Joseph Haydn wrote even more symphonies than Taussig (114). Admittedly his were a bit longer. Haydn’s number 94 is called the “Surprise symphony”. It starts with a gag -  a very soft opening to lull the audience and then, unexpectedly, a sudden explosive chord. Taussig’s No. 94 uses the same tune (sort of), the same strategy, but with a “surprising” twist.
95. [0:31]
Luther playing95 Theses of Martin Luther

Martin Luther launched the Protestant brand of Christianity by nailing 95 theses (arguments) against the Catholic Church to the Wurttemberg cathedral door.
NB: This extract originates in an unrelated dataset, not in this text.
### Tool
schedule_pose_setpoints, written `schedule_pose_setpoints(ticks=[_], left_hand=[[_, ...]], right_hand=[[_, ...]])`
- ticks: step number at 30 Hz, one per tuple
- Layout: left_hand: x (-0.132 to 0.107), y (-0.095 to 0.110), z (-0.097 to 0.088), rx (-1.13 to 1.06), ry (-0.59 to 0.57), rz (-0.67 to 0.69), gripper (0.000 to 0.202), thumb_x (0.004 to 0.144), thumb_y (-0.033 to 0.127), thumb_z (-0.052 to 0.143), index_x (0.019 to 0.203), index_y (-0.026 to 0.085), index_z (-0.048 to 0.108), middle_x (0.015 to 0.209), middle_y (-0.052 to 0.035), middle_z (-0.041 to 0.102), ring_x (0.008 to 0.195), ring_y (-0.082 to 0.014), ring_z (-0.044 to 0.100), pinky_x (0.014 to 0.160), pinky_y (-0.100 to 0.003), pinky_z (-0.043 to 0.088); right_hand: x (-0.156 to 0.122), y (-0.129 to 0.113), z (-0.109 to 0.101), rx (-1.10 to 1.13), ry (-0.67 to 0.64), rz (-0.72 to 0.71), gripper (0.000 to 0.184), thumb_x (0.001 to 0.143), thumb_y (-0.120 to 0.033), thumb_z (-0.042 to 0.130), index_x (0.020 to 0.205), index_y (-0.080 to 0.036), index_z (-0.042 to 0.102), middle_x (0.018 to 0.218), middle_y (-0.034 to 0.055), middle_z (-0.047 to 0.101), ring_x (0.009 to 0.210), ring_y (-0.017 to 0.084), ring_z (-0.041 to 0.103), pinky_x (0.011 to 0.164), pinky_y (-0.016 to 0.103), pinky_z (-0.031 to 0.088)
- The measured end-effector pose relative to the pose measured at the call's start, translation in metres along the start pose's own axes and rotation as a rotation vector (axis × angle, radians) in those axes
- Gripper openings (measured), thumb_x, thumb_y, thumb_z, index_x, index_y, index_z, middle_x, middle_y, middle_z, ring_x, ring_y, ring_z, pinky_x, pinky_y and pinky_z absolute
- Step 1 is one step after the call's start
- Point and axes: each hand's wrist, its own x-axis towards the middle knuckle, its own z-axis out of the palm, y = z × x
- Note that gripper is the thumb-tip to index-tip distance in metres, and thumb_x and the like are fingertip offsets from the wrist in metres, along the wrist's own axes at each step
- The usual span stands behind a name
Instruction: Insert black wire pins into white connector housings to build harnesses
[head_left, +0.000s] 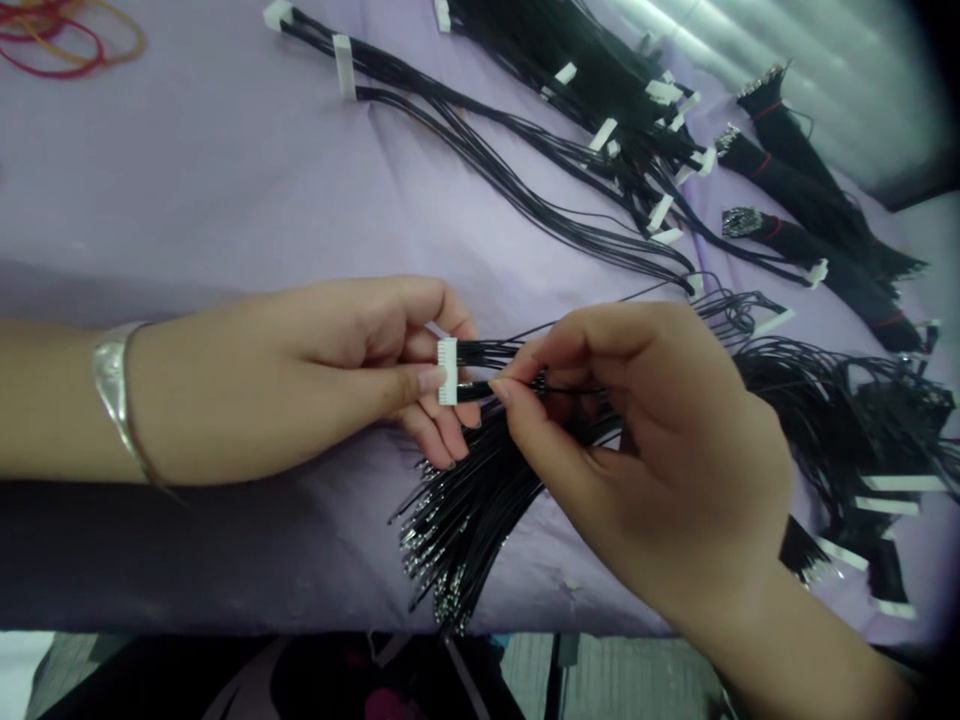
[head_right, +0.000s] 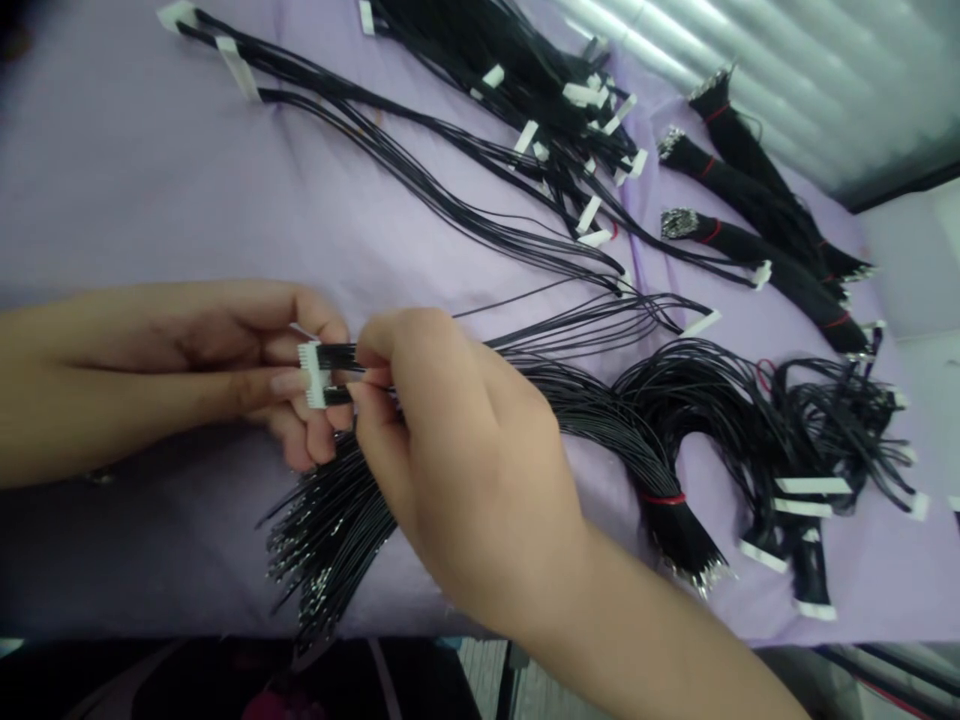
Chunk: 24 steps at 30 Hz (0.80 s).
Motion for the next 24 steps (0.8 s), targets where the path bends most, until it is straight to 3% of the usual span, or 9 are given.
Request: schedule_pose_setpoints(ticks=[10, 18, 24], left_hand=[[0.0019, -0.0004, 0.0005, 0.017, 0.006, -0.007, 0.01, 0.084, 0.02, 0.053, 0.09, 0.012, 0.056, 0.073, -0.0013, 0.07, 0.07, -0.0185, 0.07, 0.066, -0.027, 0.059], [0.0015, 0.0016, 0.0008, 0.015, 0.004, -0.005, 0.014, 0.085, 0.019, 0.052, 0.093, 0.009, 0.06, 0.074, -0.0011, 0.07, 0.069, -0.0163, 0.069, 0.066, -0.024, 0.057], [0.002, -0.0007, -0.0033, 0.027, -0.01, -0.01, 0.013, 0.086, 0.023, 0.053, 0.092, 0.012, 0.059, 0.074, -0.0027, 0.07, 0.07, -0.0175, 0.07, 0.066, -0.023, 0.057]], right_hand=[[-0.0005, 0.0022, -0.0018, -0.069, -0.006, -0.065, 0.01, 0.085, -0.019, 0.063, 0.088, -0.023, 0.055, 0.08, -0.001, 0.063, 0.064, 0.011, 0.06, 0.055, 0.022, 0.05], [0.0008, 0.0014, -0.0019, 0.055, -0.002, 0.001, 0.015, 0.082, -0.013, 0.064, 0.085, -0.024, 0.054, 0.079, -0.0019, 0.064, 0.067, 0.011, 0.062, 0.057, 0.023, 0.051], [-0.0006, -0.0024, -0.0005, -0.044, 0.037, 0.006, 0.014, 0.083, -0.017, 0.064, 0.079, -0.023, 0.053, 0.077, -0.0015, 0.065, 0.066, 0.012, 0.062, 0.056, 0.025, 0.05]])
What is less known is that he was also the first “Christian Music” singer/songwriter.
The chorale in this symphony is Luther’s first attempt at music, with a little rhythmic drumming to get those stodgy Lutherans swinging.

96. [0:38]
Petals of the Third Eye






Inner peace, love, and bliss. Ohm Shanti.
97. [0:43]
Just a numberJust a Number



Just music.






98. [0:24]
98.8 - Body Temperature

98.8º is considered normal 102º definitely sick. Why then are the sickest insane acts perpetrated with normal body temperature? Maybe if Hitler had a chronic 102º temperature he would have stayed in bed and been quite a meek nice fellow to the nurses. No WW2.
 

99. [1:01]
Almost 99.9
(Almost there)


Composers love to build up to a giant climax at the end of their compositions, so why bother with the rest of the piece? Here is a collage of endings from two Beethoven symphonies (Nos. 8 and 9), Ravel’s Bolero and La Valse, and Mahler’s Resurrection Symphony No.2 (that interminable chord at the end).

100. [0:19]
The hundredth monkey

That proverbial 100th monkey is nothing special. She might be just a silly little brat. Her importance lies in the fact that she is the 100th of something. The same holds true for this musical blip.
101. [1:13]
Music 101








Never mind the music. It’s the applause that counts.